As for Noa, she’s already designed a cocktail for a global campaign by Bombay Sapphire and, alongside her sister, makes a promising antidote to Belgium’s male-dominated world of bartending – managing an older, often-male team. “Sometimes it’s a bit hard, when they have to listen to a 20-year-old girl,” she says. “I’m quite strict and people don’t like it, but I have to be – for the sake of the bar. I even tell my dad what to do. But he does it. He’s a good listener.”
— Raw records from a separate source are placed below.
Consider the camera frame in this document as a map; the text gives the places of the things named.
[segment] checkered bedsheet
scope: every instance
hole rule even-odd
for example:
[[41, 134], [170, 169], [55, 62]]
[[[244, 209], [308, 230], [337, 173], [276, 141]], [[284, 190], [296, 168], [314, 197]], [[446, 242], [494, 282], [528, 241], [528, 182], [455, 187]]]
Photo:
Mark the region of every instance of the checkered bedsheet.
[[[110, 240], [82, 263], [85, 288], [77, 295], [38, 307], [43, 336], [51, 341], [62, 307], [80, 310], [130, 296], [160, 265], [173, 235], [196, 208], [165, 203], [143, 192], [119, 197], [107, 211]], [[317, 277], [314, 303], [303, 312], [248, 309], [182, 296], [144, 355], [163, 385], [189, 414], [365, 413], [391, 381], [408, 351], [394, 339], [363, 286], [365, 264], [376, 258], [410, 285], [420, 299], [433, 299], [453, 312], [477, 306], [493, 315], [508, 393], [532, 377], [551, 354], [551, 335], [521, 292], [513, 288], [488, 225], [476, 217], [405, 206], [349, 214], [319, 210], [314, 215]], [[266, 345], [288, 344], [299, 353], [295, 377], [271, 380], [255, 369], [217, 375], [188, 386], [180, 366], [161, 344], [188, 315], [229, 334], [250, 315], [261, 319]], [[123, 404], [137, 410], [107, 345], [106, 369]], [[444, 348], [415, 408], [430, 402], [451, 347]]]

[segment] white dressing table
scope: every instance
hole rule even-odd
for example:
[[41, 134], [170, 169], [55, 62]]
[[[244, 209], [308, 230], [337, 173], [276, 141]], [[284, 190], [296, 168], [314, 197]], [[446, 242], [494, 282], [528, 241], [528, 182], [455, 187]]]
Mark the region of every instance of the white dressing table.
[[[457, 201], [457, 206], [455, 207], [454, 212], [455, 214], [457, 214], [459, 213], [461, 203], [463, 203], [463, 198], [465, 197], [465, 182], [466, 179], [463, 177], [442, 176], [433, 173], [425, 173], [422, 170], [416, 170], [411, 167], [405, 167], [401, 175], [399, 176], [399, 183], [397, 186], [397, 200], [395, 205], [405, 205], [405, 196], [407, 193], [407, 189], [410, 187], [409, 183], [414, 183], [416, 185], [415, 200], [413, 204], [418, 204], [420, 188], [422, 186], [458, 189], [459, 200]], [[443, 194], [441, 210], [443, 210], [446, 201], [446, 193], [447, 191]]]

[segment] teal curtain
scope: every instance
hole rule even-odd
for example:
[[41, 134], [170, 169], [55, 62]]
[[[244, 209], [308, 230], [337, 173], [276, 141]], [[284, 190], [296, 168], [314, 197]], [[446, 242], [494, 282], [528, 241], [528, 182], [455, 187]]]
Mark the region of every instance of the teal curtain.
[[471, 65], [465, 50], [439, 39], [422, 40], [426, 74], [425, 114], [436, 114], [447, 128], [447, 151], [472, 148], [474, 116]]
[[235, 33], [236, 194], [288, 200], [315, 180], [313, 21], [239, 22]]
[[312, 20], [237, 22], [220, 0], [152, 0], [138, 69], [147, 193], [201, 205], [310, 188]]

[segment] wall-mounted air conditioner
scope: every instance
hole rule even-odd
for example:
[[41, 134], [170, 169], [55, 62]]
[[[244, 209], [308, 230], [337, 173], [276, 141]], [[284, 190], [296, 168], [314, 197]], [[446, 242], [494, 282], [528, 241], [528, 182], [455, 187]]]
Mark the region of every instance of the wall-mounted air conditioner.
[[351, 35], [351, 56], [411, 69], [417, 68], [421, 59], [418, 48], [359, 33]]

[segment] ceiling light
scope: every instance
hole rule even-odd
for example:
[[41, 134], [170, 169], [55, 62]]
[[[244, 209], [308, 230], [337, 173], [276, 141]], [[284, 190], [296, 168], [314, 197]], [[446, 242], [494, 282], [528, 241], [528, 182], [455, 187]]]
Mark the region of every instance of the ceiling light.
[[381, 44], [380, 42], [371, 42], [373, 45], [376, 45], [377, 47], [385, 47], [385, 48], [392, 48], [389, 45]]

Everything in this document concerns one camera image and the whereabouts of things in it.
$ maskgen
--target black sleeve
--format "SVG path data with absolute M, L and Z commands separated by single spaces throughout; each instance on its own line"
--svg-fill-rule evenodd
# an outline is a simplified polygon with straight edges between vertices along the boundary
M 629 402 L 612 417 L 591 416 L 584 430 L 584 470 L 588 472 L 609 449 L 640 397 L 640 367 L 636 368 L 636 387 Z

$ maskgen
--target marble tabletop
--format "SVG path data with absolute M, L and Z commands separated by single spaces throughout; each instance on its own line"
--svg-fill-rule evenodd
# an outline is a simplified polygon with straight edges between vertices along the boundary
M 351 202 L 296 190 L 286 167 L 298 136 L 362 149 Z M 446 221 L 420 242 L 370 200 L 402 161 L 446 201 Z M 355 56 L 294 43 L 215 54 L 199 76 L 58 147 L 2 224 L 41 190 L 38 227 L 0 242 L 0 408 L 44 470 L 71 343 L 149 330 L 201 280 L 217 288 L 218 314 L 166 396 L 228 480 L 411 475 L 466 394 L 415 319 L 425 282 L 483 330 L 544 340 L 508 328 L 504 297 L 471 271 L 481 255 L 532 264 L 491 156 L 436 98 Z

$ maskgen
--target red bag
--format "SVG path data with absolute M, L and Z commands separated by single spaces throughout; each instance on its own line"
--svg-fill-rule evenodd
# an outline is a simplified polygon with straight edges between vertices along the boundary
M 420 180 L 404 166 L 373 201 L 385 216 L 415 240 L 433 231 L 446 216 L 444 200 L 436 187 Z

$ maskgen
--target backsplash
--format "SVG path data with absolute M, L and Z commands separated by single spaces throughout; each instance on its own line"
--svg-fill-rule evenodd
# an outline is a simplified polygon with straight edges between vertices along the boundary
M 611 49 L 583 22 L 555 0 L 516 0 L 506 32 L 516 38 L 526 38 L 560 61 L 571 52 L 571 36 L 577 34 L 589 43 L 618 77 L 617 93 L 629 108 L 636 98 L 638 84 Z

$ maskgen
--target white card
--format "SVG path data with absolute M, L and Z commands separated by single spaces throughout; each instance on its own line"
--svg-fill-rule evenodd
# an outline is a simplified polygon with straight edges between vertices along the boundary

Jan insists that his wife, Heidy, is the glue that holds the family together. But it’s him who’s constantly in the eye of the storm, his exuberant children whirling around him in a flurry of amber liquids and gleaming glassware. He’s also their harshest critic, keeping them grounded even as they’re making history. “I never give Hannah’s cocktails more than a seven out of 10 and I didn’t even want to hire Noa,” he says. “She’d never had a job before and we thought she’d be a quitter. She started at the lowest place, cleaning in the kitchen. But she’s the hardest worker and now she’s irreplaceable.”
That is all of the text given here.